As Reason's month of focus on video games comes to a close (replaced with a month of analysis of the legitimization of another unfairly demonized product—marijuana), it's worth taking note of a new survey on the attitudes of gamers. We recently did our own analysis of some of the political attitudes of gamers based on our regular Reason-Rupe polling. Now social researcher Neil Howe and his consulting company have done a poll of their own. Howe is half of the team behind the theory of generational cycles and is partly responsible for coining terms like Generation X and millennials. (As an aside, have we named the generation after the millennials yet, now that they're school-aged? When do we start stereotyping them?)

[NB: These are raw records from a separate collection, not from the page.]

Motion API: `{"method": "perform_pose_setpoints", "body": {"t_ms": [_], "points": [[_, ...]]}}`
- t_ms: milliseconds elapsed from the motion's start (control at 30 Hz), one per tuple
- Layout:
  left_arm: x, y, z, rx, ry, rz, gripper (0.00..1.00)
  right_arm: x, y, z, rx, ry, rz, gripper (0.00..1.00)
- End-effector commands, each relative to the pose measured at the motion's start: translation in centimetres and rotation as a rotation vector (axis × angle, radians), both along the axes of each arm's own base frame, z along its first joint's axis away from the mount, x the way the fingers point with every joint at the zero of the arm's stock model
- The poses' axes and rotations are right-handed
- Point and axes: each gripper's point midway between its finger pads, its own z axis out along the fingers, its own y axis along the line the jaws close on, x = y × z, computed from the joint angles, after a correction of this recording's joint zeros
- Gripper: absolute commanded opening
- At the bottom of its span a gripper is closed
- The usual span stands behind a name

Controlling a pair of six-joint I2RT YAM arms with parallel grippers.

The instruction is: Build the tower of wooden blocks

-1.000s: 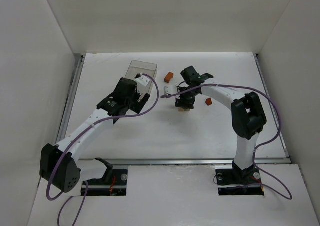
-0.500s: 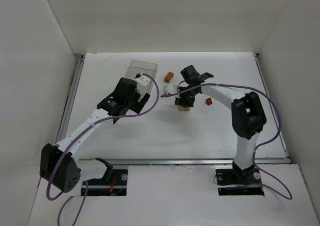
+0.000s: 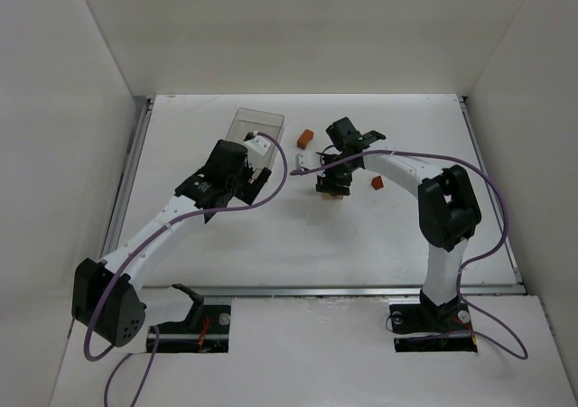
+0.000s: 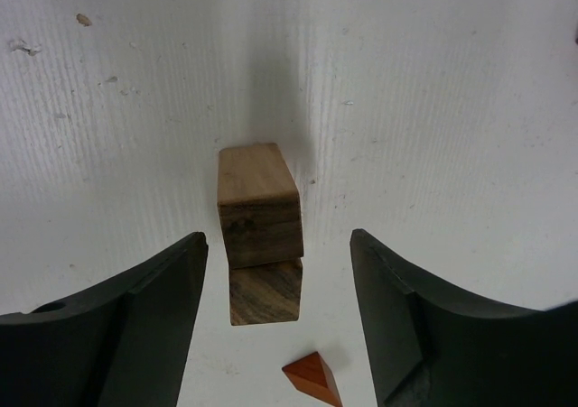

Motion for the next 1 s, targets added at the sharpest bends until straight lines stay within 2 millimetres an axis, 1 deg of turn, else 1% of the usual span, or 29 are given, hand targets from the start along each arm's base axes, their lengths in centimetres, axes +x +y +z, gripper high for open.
{"method": "perform_pose_setpoints", "body": {"t_ms": [0, 33, 67, 100, 133, 167, 200, 233, 267, 300, 333, 367, 400, 467, 500, 533, 567, 600, 633, 667, 700, 733, 767, 800, 833, 867, 900, 933, 967], "points": [[0.1, 0.1, 0.2, 0.001, -0.020, 0.003, 0.99, 1.1, 1.4, 3.2, 0.071, -0.075, 0.027, 0.71], [0.1, 0.1, 0.2, 0.001, -0.020, 0.003, 0.99, 0.9, 1.7, 3.3, 0.087, -0.066, 0.035, 0.74], [0.1, 0.1, 0.2, 0.001, -0.020, 0.003, 0.99, 1.0, 2.0, 4.3, 0.109, -0.076, 0.026, 0.74], [0.1, 0.1, -0.1, 0.005, -0.012, 0.003, 0.99, 1.5, 2.3, 4.8, 0.125, -0.092, 0.015, 0.74], [0.1, -0.1, -0.1, 0.000, -0.009, -0.004, 0.99, 1.8, 2.5, 6.1, 0.153, -0.121, -0.004, 0.74], [0.3, -0.2, 0.3, -0.005, -0.017, -0.004, 0.99, 2.0, 2.6, 6.7, 0.167, -0.135, -0.011, 0.74], [0.3, -0.2, 0.0, 0.008, -0.009, -0.009, 0.99, 2.2, 2.8, 7.4, 0.179, -0.156, -0.011, 0.74], [0.5, -0.3, 0.1, 0.003, -0.017, -0.009, 0.99, 2.7, 2.8, 8.9, 0.201, -0.199, -0.029, 0.74], [0.5, -0.3, 0.1, 0.003, -0.017, -0.009, 0.99, 2.8, 2.9, 9.7, 0.222, -0.211, -0.046, 0.74], [0.5, -0.3, -0.2, 0.009, -0.008, -0.009, 0.99, 2.8, 2.8, 10.1, 0.228, -0.224, -0.060, 0.74], [0.7, -0.6, -0.5, 0.011, -0.004, -0.025, 0.99, 3.1, 2.5, 11.0, 0.246, -0.241, -0.081, 0.74], [0.7, -0.7, -0.5, 0.006, -0.001, -0.032, 0.99, 3.2, 2.7, 12.6, 0.290, -0.269, -0.111, 0.74], [1.0, -0.9, -0.9, 0.012, 0.011, -0.032, 0.99, 3.2, 2.4, 13.2, 0.317, -0.271, -0.134, 0.74], [1.1, -1.7, -1.2, 0.004, 0.027, -0.047, 0.99, 3.3, 2.5, 15.5, 0.384, -0.309, -0.188, 0.74], [1.2, -2.1, -1.2, 0.005, 0.029, -0.056, 0.99, 3.5, 1.6, 15.8, 0.407, -0.289, -0.279, 0.74], [1.0, -2.8, -2.2, 0.013, 0.055, -0.068, 0.99, 3.4, 0.9, 15.9, 0.415, -0.280, -0.324, 0.72], [1.3, -3.5, -2.1, 0.010, 0.048, -0.079, 0.99, 3.1, 0.7, 15.3, 0.422, -0.264, -0.359, 0.71], [1.6, -4.4, -2.1, -0.010, 0.049, -0.087, 0.99, 3.2, 0.1, 16.5, 0.483, -0.260, -0.449, 0.70], [1.5, -5.3, -2.9, -0.003, 0.072, -0.102, 0.99, 3.5, -1.1, 16.5, 0.495, -0.271, -0.532, 0.71], [1.6, -6.2, -3.2, -0.016, 0.082, -0.116, 0.99, 3.1, -1.9, 15.1, 0.496, -0.243, -0.596, 0.73], [2.1, -6.8, -3.0, -0.033, 0.083, -0.115, 0.99, 3.4, -2.5, 16.5, 0.560, -0.278, -0.655, 0.75], [2.2, -8.0, -3.1, -0.057, 0.089, -0.132, 0.99, 3.4, -3.0, 16.5, 0.624, -0.234, -0.776, 0.81], [2.5, -8.6, -4.5, -0.063, 0.129, -0.118, 0.98, 3.8, -4.4, 16.3, 0.650, -0.239, -0.877, 1.00], [3.0, -9.6, -4.2, -0.078, 0.126, -0.119, 0.98, 3.6, -5.1, 15.2, 0.665, -0.208, -0.951, 1.00], [3.4, -10.1, -4.6, -0.089, 0.139, -0.118, 0.96, 3.3, -5.0, 14.5, 0.700, -0.150, -1.032, 1.00], [3.5, -10.8, -5.0, -0.090, 0.151, -0.119, 0.96, 3.6, -6.1, 14.0, 0.700, -0.152, -1.119, 1.00], [3.7, -11.3, -6.4, -0.070, 0.177, -0.113, 0.95, 3.4, -6.5, 13.4, 0.702, -0.134, -1.176, 1.00], [4.3, -11.8, -6.2, -0.084, 0.174, -0.104, 0.95, 2.9, -6.7, 11.0, 0.657, -0.079, -1.237, 1.00], [4.5, -12.3, -6.4, -0.074, 0.172, -0.106, 0.95, 2.9, -7.2, 10.1, 0.656, -0.041, -1.315, 1.00]]}}
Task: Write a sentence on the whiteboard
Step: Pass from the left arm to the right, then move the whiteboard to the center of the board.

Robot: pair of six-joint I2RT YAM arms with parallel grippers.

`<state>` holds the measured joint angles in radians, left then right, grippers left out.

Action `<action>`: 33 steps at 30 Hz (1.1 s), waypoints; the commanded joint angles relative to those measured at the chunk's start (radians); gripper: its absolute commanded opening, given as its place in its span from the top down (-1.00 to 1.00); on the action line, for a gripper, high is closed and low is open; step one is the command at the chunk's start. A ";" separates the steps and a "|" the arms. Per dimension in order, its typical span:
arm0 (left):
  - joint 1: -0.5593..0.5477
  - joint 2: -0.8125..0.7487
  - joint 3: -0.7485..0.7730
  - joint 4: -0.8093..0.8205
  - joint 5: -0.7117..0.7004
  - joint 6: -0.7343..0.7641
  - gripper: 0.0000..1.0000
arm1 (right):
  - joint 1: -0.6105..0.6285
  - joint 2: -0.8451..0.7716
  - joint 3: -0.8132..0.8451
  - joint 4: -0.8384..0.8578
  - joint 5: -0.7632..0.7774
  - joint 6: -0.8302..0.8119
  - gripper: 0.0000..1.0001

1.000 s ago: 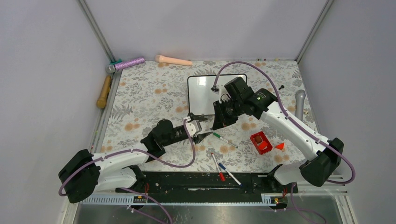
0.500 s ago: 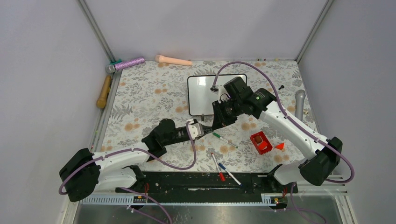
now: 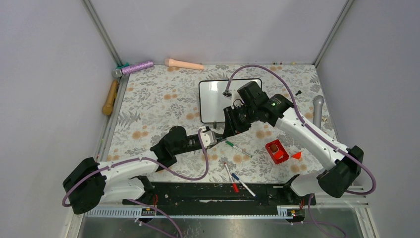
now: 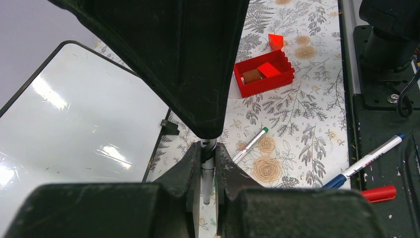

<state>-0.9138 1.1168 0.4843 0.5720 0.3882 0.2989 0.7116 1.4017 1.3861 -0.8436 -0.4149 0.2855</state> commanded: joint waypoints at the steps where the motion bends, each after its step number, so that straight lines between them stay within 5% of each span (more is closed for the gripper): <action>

Howe's company, LifeCourse Associates, was commissioned by Twitch TV for a survey about gaming habits and the attitudes of people who play them. Twitch is an online streaming platform for gamers, hosting thousands of folks televising their gameplay online (I'm partial to watching people play Civilization V there sometimes). Twitch is a manifestation of how technological and communication innovations have created a new social culture for gamers. People stream and watch each other play. They can communicate with each other and their viewers, organize online game gatherings, hold contests, and televise marathon fundraisers for charities. Twitch has gotten so big that YouTube is reportedly buying it for $1 billion.
Clearly looking at the socialization of gamers is an important business matter for Twitch. Howe's firm surveyed 1,000 people online and put out a report titled "The New Face of Gamers" (pdf). Their results emphasize the reality that gamers are not borderline-autistic shut-ins. According to the survey, gamers are more likely to be living with others (not alone), to say they have good relationships with their family, to be positive about their own futures, and even to have full-time jobs.
There's a lot to quibble with about the study's methodology. First of all, they classify anybody who has played a game in the last 60 days as a "gamer," which is a bit of a stretch. I doubt the television industry would classify somebody who has watched a single show in the last 60 days as a "viewer." When they note that gamers are more likely to be college-educated, they also note that gamers' parents are more likely to be college-educated as well. Having a parent with a college education is probably a pretty good predictor of whether a person will also attend college completely absent any sort of video game connection. College-educated parents are probably also more likely to have more disposable income to support gaming as a hobby, too.
But while the survey might be problematic in some ways and is seemingly intended for Twitch to position itself to potential advertisers as in important player in reaching the gaming audience, the survey is still a useful tool in trying to push past silly stereotypes about people who play games, to the extent that these stereotypes still exist. Larry O'Connor at the conservative Washington Free Beacon took note of the study and used it to discourage the blaming of video games in incidents of real world violence. He notes, "This is a golden opportunity for conservatives to show that they can stand with a younger demographic. Instead, in the effort to protect the Second Amendment we seem to be all too willing to let gamers be scapegoated as somehow being partially responsible for heinous, violent crimes."